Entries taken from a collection
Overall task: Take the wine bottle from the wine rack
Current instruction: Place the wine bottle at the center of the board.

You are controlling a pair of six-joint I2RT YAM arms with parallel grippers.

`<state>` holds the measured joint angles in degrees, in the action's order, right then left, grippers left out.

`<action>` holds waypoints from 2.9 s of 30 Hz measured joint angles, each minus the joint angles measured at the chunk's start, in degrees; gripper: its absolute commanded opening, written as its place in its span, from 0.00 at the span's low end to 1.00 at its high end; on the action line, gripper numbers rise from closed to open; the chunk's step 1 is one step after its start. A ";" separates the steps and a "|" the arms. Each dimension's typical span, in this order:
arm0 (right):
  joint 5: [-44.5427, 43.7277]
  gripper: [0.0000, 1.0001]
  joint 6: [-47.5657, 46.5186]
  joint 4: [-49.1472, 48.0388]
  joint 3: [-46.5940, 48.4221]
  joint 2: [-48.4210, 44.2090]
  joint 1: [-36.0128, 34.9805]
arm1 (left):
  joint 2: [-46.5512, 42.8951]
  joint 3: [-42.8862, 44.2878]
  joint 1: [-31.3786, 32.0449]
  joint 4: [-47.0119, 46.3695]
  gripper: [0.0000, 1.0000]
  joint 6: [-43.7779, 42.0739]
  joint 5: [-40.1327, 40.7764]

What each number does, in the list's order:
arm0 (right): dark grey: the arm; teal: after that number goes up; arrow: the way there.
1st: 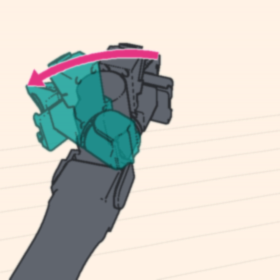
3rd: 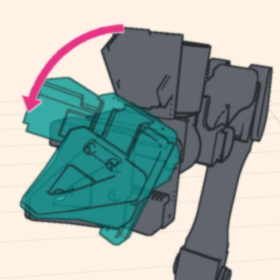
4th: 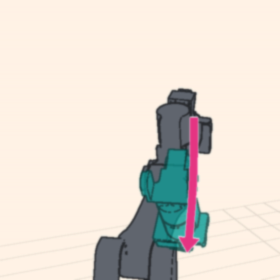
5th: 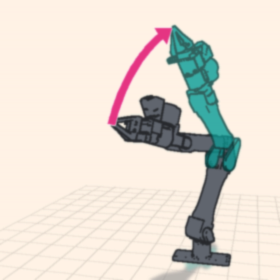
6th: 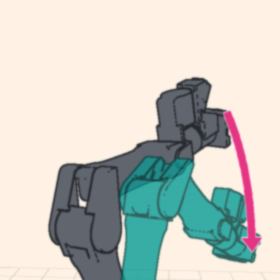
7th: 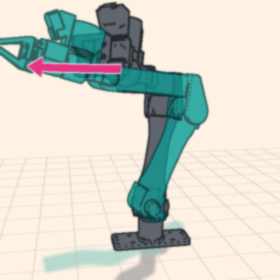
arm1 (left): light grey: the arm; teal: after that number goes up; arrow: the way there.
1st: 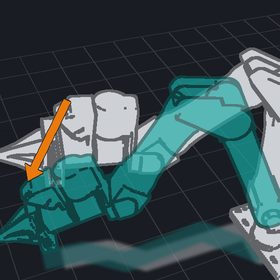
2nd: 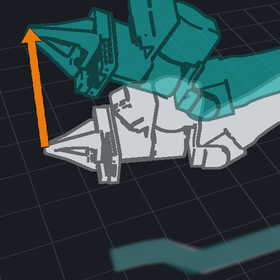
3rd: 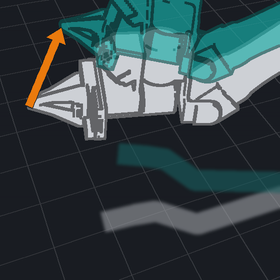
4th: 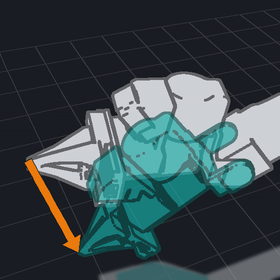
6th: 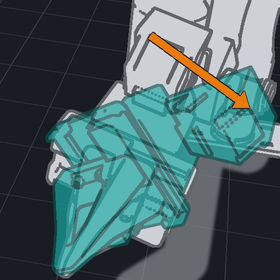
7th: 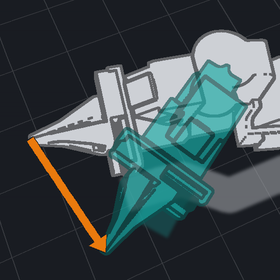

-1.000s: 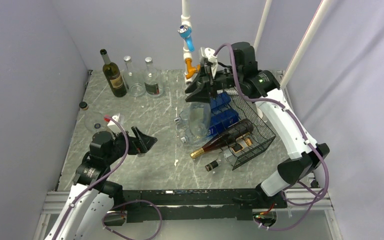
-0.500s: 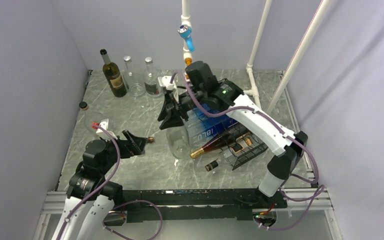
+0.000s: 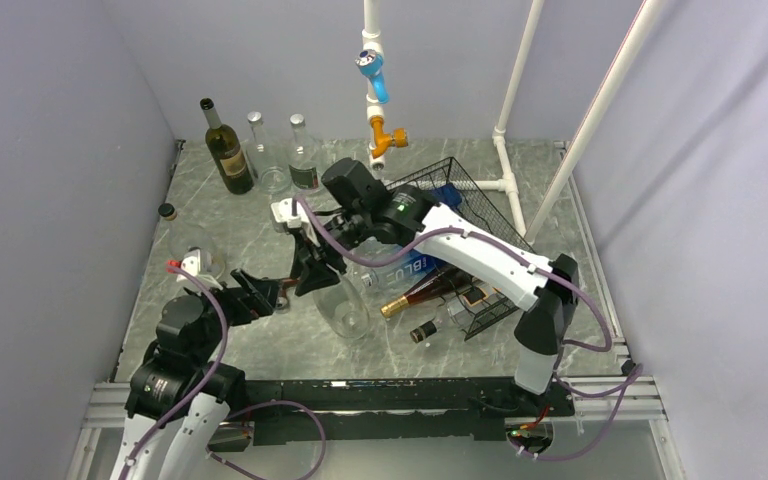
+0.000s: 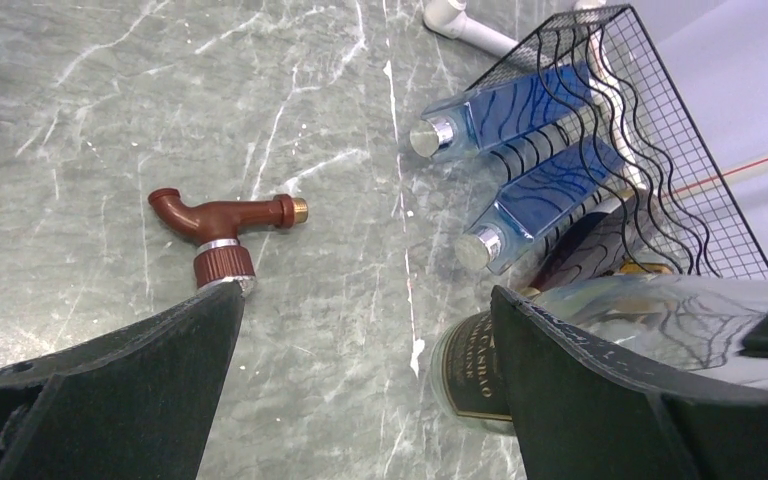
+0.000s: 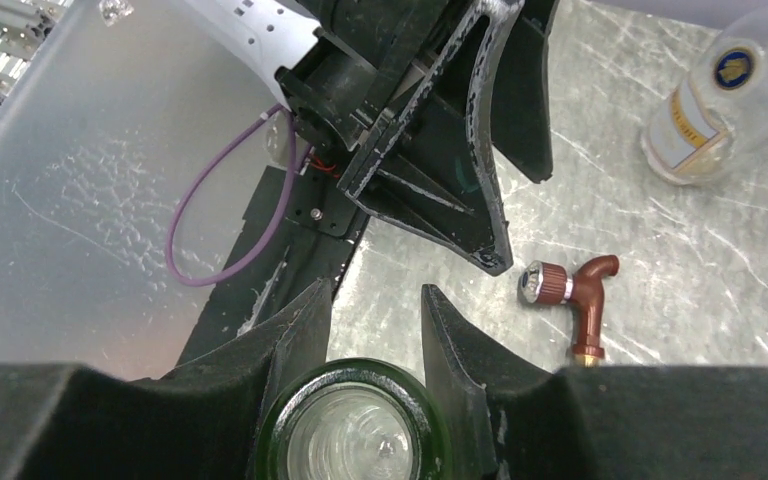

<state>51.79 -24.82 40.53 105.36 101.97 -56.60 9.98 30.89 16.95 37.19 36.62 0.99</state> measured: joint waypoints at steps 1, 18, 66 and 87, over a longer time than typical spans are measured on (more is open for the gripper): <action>-0.22 0.00 -0.20 -0.02 -0.02 0.50 -0.44 | -0.66 0.00 0.02 0.46 0.99 0.15 0.46; -2.16 0.00 -3.21 -2.05 -4.76 3.74 -3.50 | -4.31 0.00 0.02 4.13 0.99 1.11 4.68; 4.00 0.87 -18.62 7.63 -14.12 -10.45 -0.13 | 0.98 -2.05 0.02 -5.60 0.99 1.49 -10.93; 10.64 0.90 -18.69 10.03 -11.47 -14.01 9.66 | 4.94 -2.05 0.02 -13.07 0.99 -0.02 -22.53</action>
<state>62.43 -43.51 50.57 93.89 87.96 -46.94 14.92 28.84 16.97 24.12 36.60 -21.54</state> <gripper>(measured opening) 0.891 0.992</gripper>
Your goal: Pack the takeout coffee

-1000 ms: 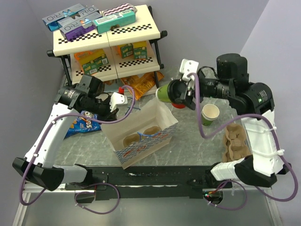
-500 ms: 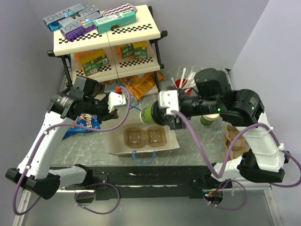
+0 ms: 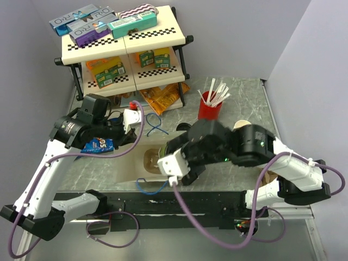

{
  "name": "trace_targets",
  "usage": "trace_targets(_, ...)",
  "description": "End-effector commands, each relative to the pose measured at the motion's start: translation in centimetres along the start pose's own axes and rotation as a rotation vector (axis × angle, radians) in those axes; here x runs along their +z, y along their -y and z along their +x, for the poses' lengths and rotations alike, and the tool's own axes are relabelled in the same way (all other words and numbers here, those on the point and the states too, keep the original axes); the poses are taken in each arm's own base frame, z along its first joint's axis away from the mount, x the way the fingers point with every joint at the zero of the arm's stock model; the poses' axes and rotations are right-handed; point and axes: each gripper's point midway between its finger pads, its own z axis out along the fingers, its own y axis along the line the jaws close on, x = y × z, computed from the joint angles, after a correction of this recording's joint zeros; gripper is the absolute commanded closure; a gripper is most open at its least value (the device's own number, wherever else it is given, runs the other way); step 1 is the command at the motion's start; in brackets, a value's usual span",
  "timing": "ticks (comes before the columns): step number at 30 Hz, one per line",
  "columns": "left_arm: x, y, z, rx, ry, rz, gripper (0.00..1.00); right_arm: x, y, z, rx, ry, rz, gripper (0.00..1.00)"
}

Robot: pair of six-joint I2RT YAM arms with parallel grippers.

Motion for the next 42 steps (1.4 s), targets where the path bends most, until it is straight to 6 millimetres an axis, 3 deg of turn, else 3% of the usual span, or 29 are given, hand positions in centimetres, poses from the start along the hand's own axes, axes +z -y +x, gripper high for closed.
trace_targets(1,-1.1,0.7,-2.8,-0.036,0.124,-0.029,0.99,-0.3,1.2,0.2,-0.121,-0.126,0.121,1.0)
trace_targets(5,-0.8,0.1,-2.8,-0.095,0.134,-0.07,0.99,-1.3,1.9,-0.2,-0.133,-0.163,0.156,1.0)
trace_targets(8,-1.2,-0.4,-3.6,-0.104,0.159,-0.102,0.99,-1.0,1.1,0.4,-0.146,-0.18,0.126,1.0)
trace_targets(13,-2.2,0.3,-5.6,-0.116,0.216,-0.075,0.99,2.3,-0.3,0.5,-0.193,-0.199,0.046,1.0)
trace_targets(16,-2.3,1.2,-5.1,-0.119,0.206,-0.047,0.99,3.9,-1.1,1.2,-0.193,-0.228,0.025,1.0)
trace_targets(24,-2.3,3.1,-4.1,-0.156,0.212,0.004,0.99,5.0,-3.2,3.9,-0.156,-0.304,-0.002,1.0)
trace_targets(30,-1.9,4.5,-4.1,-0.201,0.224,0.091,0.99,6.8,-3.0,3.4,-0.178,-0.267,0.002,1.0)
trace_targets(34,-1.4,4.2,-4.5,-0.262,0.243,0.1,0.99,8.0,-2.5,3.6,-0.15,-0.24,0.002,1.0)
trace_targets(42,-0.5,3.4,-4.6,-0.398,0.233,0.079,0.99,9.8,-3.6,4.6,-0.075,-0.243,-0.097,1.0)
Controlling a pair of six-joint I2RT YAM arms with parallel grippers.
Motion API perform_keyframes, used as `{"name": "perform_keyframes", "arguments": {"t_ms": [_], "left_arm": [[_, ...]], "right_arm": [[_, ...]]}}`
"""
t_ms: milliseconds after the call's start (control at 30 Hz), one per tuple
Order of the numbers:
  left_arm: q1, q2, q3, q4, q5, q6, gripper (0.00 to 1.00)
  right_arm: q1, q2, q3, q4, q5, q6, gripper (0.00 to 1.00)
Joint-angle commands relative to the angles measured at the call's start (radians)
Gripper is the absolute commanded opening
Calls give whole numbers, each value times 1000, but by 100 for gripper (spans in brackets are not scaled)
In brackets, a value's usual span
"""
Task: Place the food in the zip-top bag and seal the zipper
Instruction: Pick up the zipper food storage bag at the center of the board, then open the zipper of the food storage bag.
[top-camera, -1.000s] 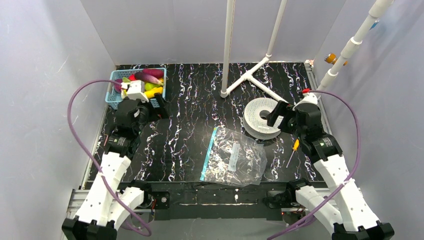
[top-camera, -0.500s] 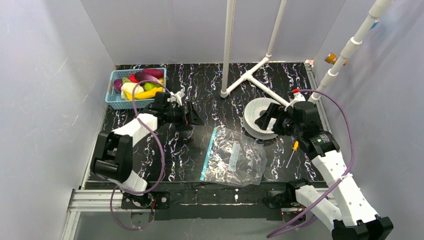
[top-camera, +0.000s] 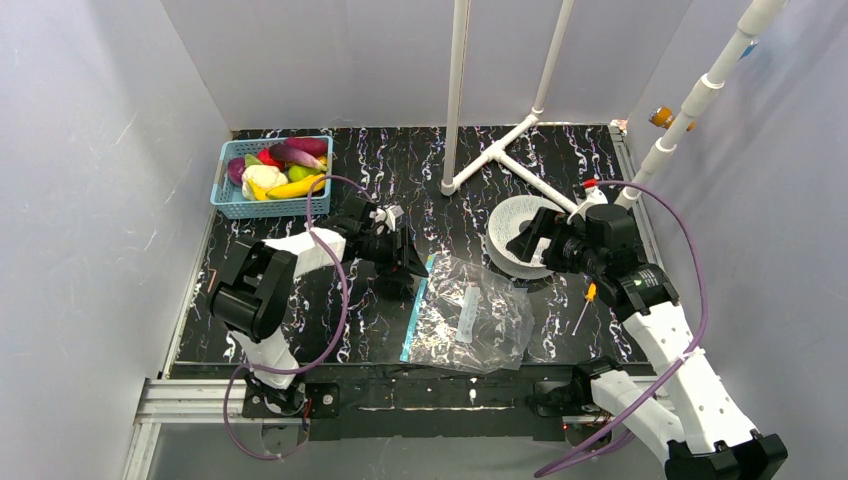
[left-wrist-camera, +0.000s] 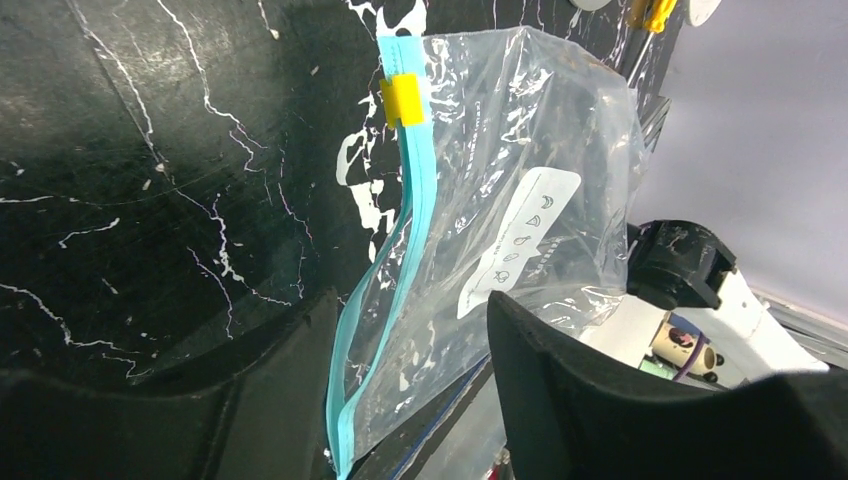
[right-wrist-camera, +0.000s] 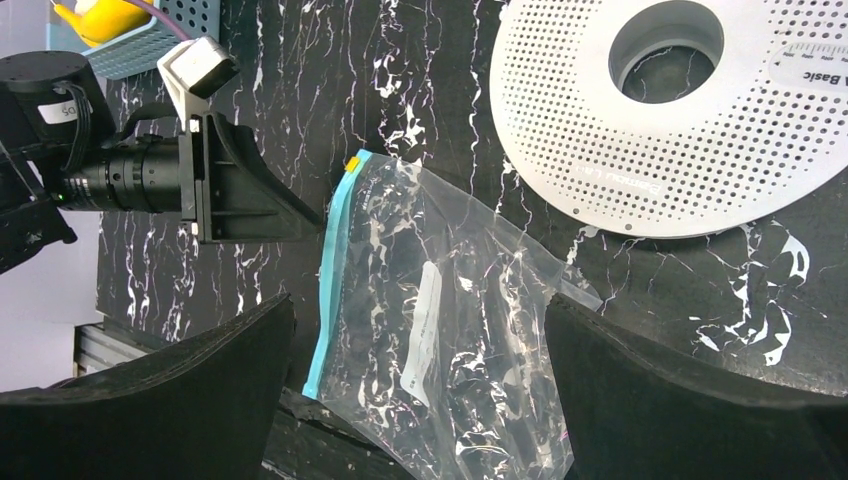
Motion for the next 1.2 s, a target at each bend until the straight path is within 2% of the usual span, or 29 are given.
{"name": "perform_keyframes", "arguments": {"t_ms": [0, 167, 367, 467, 633, 800, 1000, 1167], "left_arm": [[-34, -12, 30, -14, -19, 20, 52], [-62, 15, 38, -28, -19, 27, 35], [-90, 29, 45, -38, -27, 38, 31], [-98, 35, 49, -44, -29, 44, 26], [-102, 18, 66, -68, -42, 63, 1], [-102, -126, 77, -120, -167, 92, 0], [-102, -256, 125, -207, -382, -107, 0], [-102, -359, 42, -98, -491, -126, 0]], "right_arm": [[5, -25, -10, 42, -12, 9, 100], [5, -21, -19, 47, -13, 13, 100], [8, -19, -24, 53, -15, 15, 100], [10, -19, -27, 53, -13, 16, 100], [54, -5, -26, 34, 48, 8, 100], [216, 59, 10, -17, 212, 59, 100], [529, 145, 73, -47, 571, 176, 100], [758, 300, 158, -41, 837, 269, 100]]}}
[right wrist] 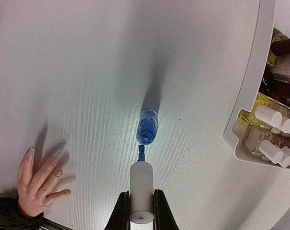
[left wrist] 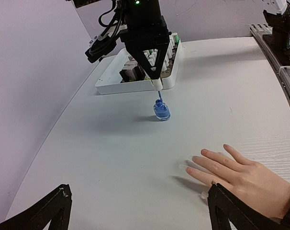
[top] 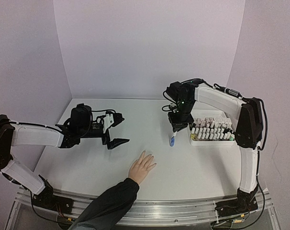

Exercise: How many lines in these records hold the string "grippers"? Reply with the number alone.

Expected output: 4